The whole is greater than the sum of its parts

…and maybe they were talking about model stacking?

Besides, to get to the point of this post, I wanted to explore the stacks package (Couch and Kuhn 2020) for creating (unsurprisingly) model stacks. stacks a fairly recent development allowing model stacking to be achieved within the tidymodels ideology. Apart from having a great hex logo, stacks provides some powerful tools to create model stacks, and I’ve included a few notes on my first experiences using the package with hopefully a motivating example..!

The problem

Inspired by chapter 10 of Kuhn and Johnson’s (2013) Applied Predictive Modelling, the problem we’ll be addressing is the compressive strength of different mixture of concrete. Yep that’s right, this post is going to be about concrete. But wait! I promise this isn’t as dull as it sounds 🤣.
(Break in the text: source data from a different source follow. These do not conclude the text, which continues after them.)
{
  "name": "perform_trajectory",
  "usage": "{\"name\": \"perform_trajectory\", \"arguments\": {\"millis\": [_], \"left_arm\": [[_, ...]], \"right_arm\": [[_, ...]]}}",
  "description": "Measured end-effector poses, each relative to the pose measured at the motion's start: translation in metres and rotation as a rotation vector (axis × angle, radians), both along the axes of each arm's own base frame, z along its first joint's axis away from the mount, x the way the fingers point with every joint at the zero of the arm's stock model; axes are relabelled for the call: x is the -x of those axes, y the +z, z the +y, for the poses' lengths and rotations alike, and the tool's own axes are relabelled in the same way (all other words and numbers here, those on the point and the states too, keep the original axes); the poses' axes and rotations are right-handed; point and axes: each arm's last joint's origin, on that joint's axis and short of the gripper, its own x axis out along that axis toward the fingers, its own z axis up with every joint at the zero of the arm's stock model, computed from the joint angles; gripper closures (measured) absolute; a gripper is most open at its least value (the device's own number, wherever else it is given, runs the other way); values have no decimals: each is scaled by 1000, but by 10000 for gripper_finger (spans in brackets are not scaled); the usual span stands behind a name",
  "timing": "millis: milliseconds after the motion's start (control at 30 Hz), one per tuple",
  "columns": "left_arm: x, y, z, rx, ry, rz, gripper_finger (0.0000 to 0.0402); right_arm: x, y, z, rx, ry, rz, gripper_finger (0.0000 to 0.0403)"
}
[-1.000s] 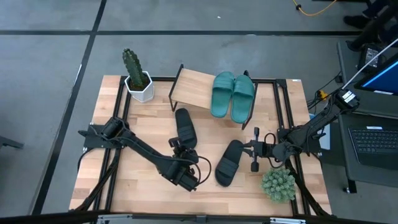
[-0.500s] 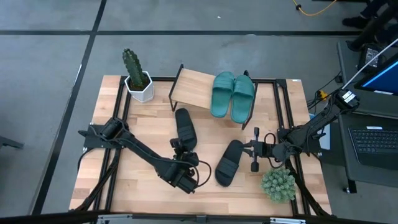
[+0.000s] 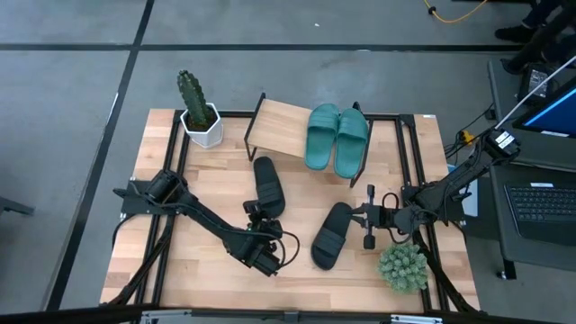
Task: Pick and place slides into the shelf
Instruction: Put the left black slide on the shelf
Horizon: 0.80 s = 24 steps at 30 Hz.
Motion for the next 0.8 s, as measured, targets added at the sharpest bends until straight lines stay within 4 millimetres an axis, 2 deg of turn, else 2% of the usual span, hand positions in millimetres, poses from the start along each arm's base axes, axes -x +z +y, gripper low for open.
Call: {"name": "perform_trajectory", "arguments": {"millis": [467, 800], "left_arm": [[-13, -5, 29, 28, 33, 78, 282], [-17, -5, 34, 39, 27, 92, 282]], "right_arm": [[0, 0, 0, 24, 7, 3, 392], [0, -1, 0, 31, 8, 9, 392]]}}
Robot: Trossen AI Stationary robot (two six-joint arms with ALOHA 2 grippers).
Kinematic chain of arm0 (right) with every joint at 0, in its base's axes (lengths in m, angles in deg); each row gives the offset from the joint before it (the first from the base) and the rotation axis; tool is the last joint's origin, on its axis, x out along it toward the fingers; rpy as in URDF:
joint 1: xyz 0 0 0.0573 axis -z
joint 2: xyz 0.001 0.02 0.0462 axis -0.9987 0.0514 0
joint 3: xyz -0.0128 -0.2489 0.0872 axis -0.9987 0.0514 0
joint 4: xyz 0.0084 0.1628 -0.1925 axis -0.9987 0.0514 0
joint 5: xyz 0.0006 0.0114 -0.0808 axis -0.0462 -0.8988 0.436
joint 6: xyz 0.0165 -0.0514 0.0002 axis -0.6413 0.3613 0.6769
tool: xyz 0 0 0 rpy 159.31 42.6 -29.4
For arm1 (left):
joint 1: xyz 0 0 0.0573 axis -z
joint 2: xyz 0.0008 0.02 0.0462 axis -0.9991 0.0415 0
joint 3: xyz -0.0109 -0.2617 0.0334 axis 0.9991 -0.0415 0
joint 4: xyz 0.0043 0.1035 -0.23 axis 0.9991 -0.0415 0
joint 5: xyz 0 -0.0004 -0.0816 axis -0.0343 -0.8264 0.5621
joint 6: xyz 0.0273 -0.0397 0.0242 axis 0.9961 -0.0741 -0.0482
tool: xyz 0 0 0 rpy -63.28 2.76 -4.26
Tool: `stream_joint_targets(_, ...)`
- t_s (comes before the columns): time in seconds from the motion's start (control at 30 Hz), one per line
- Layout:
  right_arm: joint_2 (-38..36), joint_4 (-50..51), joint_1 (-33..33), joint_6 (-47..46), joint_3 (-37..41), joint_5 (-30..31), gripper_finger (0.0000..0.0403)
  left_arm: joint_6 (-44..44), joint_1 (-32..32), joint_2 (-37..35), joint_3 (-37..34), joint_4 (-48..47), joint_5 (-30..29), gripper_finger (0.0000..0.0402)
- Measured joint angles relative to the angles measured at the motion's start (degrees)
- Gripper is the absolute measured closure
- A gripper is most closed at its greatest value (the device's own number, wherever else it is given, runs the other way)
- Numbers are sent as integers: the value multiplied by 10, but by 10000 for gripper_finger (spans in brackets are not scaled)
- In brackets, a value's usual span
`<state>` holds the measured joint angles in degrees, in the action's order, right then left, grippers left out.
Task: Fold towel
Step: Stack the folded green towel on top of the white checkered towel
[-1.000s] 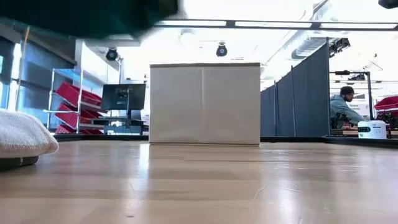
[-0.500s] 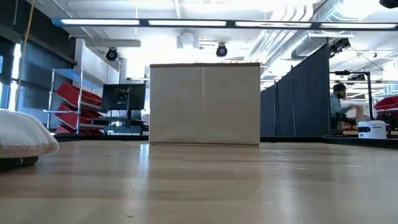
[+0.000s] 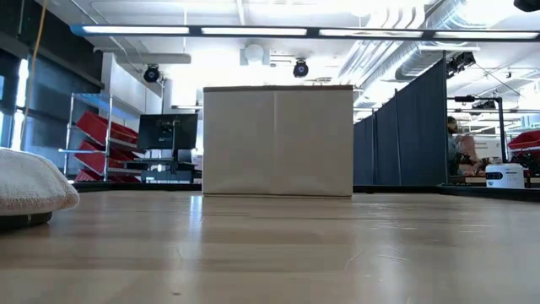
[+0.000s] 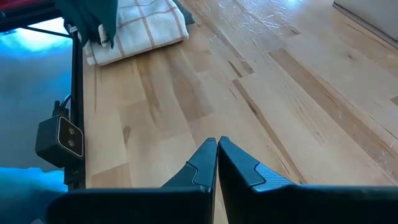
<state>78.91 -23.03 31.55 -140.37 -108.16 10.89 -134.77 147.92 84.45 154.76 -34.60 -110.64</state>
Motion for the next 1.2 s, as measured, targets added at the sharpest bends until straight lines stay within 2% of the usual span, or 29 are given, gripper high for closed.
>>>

First lets have a quick look at the data.

# dataset is availble in modeldata package
library(modeldata)
library(tidyverse)
library(tidymodels)
library(stacks)
library(rules)
library(see) # for nice theme

data("concrete")
skimr::skim(concrete)
Data summary
Name concrete
Number of rows 1030
Number of columns 9
_______________________
Column type frequency:
numeric 9
________________________
Group variables None

Variable type: numeric

skim_variable n_missing complete_rate mean sd p0 p25 p50 p75 p100 hist
cement 0 1 281.17 104.51 102.00 192.38 272.90 350.00 540.0 ▆▇▇▃▂
blast_furnace_slag 0 1 73.90 86.28 0.00 0.00 22.00 142.95 359.4 ▇▂▃▁▁
fly_ash 0 1 54.19 64.00 0.00 0.00 0.00 118.30 200.1 ▇▁▂▂▁
water 0 1 181.57 21.35 121.80 164.90 185.00 192.00 247.0 ▁▅▇▂▁
superplasticizer 0 1 6.20 5.97 0.00 0.00 6.40 10.20 32.2 ▇▆▁▁▁
coarse_aggregate 0 1 972.92 77.75 801.00 932.00 968.00 1029.40 1145.0 ▃▅▇▅▂
fine_aggregate 0 1 773.58 80.18 594.00 730.95 779.50 824.00 992.6 ▂▃▇▃▁
age 0 1 45.66 63.17 1.00 7.00 28.00 56.00 365.0 ▇▁▁▁▁
compressive_strength 0 1 35.82 16.71 2.33 23.71 34.44 46.14 82.6 ▅▇▇▃▁

We can also plot the relationship between compressive strength and each of the predictors in the data.

concrete %>%
  pivot_longer(-compressive_strength) %>%
  ggplot(aes(x = value, y = compressive_strength)) +
  geom_point(alpha = 0.3, size = 1) +
  geom_smooth() +
  facet_wrap(~name, scales = "free_x") +
  labs(
    x = "Predictor",
    y = "Compressive strength",
    title = "Relationship between predictors and compressive strength"
  ) +
  theme_lucid()
`geom_smooth()` using method = 'gam' and formula 'y ~ s(x, bs = "cs")'

Fitting the models

In chapter 10, Kuhn and Johnson (2013) evaluate a range of models based on data from Yeh (1998) from which I have selected three of the better performing models (which happen to be random forest, neural network and cubist). The goal is to see whether using stacks to create an ensemble of these models will outperform each of the individual models. Quick note, I’m going to assume some experience with using the tidymodels workflow for modelling to avoid this post become too lengthy. For an introduction to tidymodels, I have a post which covers some of the basics, and you can check out some of the excellent tutorials available on the tidymodels site.

# split the data
set.seed(1)
concrete_split <- initial_split(concrete)
concrete_train <- training(concrete_split)
concrete_test <- testing(concrete_split)

# the folds used in tuning steps
folds <- rsample::vfold_cv(concrete_train, v = 5)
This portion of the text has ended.